What I'm discussing now is a different question: Is it impossible (not just extremely unlikely) that a human being flipping a coin is not perfectly random and will not actually produce all possible combinations of, say 100 flips, no matter how long it goes on?
The question now is, what are the odds that a human flipping a coin, if it could go on indefinitely, would not in fact produce all possible combinations at any given scale? In other words, what are the odds that it is in some way biased in a way that would prevent extremely long streaks from happening?
Although the "new question" may look superficially similar to the original thread topic, it is a very different question - here you are using the word "odds" in a way that requires another interpretation of the whole concept of probability.
Q1. Is it impossible (P1=0) for a sequence of 100 heads to come up when a coin is fairly tossed 100 times?
Q2. Is it impossible (P2=0) for "humans flipping coins" to be unfair in such a way that they are prevented from getting a sequence of 100 heads?
The first question asks about a fair, random experiment, and makes it clear what constitutes a trial and what constitutes a success. It implies frequentist interpretation of probability P1, and in that context, it can be easily and clearly answered. (The answer is "no, the probability is very low, but non-zero".)

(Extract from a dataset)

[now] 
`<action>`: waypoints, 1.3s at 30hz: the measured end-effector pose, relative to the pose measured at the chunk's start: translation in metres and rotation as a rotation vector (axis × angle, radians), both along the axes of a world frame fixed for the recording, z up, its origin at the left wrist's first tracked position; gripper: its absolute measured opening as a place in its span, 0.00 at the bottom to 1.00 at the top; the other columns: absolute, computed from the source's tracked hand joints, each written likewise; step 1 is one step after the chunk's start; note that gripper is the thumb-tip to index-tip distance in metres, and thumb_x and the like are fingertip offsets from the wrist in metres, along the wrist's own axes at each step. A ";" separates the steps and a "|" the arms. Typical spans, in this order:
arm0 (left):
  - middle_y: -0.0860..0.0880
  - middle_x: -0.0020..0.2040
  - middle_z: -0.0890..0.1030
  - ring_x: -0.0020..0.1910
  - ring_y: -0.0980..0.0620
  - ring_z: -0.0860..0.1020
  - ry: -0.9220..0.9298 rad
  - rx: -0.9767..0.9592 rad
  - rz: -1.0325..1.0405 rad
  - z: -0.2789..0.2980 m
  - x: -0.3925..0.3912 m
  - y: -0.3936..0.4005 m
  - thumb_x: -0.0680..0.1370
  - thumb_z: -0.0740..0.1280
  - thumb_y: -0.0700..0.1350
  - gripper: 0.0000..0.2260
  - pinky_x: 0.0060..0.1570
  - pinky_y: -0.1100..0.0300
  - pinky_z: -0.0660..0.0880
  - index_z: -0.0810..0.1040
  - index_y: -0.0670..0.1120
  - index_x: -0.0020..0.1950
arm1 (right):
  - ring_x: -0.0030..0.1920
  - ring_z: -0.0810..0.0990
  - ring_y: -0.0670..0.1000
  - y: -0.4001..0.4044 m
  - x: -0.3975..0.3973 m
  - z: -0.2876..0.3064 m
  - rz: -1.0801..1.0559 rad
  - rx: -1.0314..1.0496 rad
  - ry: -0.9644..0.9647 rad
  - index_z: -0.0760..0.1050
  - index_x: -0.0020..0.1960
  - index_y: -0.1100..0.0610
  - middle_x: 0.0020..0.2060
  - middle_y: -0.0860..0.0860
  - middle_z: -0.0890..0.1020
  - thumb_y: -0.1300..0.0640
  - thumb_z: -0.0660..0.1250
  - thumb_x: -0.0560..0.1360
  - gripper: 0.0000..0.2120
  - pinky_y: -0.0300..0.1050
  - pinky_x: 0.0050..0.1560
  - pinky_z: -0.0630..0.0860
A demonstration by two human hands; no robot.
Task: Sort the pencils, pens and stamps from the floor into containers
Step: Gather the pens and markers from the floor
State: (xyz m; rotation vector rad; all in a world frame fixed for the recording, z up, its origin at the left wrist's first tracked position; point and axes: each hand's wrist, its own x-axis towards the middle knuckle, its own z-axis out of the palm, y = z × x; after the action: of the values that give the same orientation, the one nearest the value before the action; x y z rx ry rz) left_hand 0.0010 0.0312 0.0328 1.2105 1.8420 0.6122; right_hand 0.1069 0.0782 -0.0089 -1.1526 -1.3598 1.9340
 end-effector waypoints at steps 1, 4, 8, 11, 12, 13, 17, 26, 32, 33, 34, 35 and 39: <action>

The second question doesn't define any fair, random experiment. It isn't clear what constitutes a trial: are we somehow supposed to construct humans randomly (and what would still constitute "humans flipping coins"?) and analyze how often we may end up with humans unable to flip 100 heads in a row? That doesn't make any sense, and the question doesn't ask that anyway. It refers to a single scenario that's already been set up - existing humans either being prevented from flipping 100 heads in a row or not - and asks about the "probability" of the answer (which is already established but unknown to us) being this or that.
The second question therefore intrinsicially implies Bayesian interpretation of probability P2 and it is a question of our belief or confidence in something that we can't know.
Considering that results of real humans flipping coins are in principle affected by the entire observable universe (it's possible for a meteorite to fall nearby, shake the ground and alter the result; it's possible for a cosmic ray to strike a neuron controlling the arm and alter the result, etc.), the hypothesis that humans are prevented from flipping 100 heads is actually a statement about the entire observable universe being set up in a particular way that rules out humans flipping 100 heads. It would therefore seem that the upper bound of probability P2 (our confidence in this hypothesis) might be extremely low, dramatically lower than 2
-100 (but let's not forget that probability P1=2
-100 is a different kind of probability and the two can't be directly compared).
Could we rule out the hypothesis altogether, though (P2=0)? It seems that we can't, because, after all, we could always be living in a virtual reality which was for some weird reasons set up to prevent flipping 100 heads.
The answer to Q2 might therefore ultimately be the same as the answer to Q1 ("no, the probability is very low, but non-zero"), but it is important to note that the two probabilities P1 and P2 represent different concepts that cannot be directly mixed.